Origin. Vladimir Lefebvre's reflexive control theory applied to game-theoretic decision-making; developed in Soviet military-strategic research (1960s-1970s); extended by Novikov and Chkhartishvili.

Mechanism. In adversarial decisions, the opponent's future move depends on their model of your strategy, which depends on their model of your model of their strategy, recursively. Classical game theory assumes common knowledge of rationality; reflexive game analysis drops this assumption and models what each player actually believes about the other. If you know your opponent's model of you is inaccurate at level N, their plan based on that model is exploitable.
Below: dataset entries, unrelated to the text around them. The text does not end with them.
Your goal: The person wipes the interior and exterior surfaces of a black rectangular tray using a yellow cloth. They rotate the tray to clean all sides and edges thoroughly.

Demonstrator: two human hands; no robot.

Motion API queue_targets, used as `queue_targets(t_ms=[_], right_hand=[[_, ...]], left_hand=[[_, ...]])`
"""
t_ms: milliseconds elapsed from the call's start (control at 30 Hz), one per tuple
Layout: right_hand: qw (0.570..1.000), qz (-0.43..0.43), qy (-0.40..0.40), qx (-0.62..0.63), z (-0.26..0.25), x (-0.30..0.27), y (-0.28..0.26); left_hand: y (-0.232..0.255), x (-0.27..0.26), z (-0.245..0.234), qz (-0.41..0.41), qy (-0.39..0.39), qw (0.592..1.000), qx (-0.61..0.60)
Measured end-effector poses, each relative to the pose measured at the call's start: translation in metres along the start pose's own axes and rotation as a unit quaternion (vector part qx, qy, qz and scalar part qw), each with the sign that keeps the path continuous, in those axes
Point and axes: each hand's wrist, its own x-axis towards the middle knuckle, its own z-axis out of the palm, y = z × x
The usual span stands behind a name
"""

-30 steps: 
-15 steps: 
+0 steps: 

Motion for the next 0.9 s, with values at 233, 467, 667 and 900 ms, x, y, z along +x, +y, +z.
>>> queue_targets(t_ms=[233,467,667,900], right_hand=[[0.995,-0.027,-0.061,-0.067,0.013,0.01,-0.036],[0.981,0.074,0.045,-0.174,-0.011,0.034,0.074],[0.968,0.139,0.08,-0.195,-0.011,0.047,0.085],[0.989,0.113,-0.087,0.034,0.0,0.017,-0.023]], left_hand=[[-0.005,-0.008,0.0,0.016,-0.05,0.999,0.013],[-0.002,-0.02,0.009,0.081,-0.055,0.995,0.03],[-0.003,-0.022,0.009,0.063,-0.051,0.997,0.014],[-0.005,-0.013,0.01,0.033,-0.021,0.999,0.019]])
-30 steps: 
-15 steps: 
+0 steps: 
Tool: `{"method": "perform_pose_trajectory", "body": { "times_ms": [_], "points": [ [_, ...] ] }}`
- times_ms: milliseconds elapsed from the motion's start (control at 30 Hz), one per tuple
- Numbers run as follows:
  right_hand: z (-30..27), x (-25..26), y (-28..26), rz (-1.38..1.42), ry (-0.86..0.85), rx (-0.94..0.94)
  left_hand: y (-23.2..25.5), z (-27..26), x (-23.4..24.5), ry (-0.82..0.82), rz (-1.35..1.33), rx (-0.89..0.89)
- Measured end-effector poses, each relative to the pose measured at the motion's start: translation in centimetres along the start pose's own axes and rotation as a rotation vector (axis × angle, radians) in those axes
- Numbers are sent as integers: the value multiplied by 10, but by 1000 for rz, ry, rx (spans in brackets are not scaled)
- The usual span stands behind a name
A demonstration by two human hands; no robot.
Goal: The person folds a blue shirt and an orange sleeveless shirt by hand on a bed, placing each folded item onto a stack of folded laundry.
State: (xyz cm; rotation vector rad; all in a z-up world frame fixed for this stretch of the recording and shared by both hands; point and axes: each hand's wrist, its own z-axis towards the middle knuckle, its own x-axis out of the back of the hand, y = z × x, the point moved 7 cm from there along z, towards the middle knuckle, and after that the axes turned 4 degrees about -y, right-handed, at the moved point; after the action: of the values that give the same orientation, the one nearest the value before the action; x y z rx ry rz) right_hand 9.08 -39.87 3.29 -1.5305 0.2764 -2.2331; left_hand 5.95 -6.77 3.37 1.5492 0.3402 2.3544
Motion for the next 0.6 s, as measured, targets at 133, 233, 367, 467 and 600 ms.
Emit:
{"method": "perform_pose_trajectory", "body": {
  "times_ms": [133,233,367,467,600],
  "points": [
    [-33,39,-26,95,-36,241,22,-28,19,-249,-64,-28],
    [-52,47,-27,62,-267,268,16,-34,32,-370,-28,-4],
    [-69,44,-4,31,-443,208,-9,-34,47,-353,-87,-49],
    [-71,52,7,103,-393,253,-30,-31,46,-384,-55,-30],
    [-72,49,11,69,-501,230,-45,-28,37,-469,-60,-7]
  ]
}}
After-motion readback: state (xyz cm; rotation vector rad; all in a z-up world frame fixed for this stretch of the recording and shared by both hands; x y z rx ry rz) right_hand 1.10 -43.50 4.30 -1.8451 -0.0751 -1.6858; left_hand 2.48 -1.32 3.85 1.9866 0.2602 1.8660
Procedure. Construct the decision tree from both perspectives. Identify the levels of modeling: your strategy, their model of your strategy, your model of their model. For each level, assess whether the opponent's model is accurate. Where the opponent's model diverges from your actual strategy, their expected payoffs are miscalculated. Compute your optimal response against their actual (mistaken) strategy. If you can maintain their inaccuracy through information control, the advantage persists.

Applies to. Competitive strategy, security, negotiation, and any interaction with incomplete information where the opponent's beliefs about you are partially observable.

Limitations. Requires accurate knowledge of the opponent's model, which is precisely what is uncertain. The method is valuable when you have evidence of the opponent's beliefs (via signals, past behavior, or intelligence), not when you are guessing. Also: exploiting the opponent's model error is itself information leakage; repeated exploitation teaches the opponent that their model is wrong.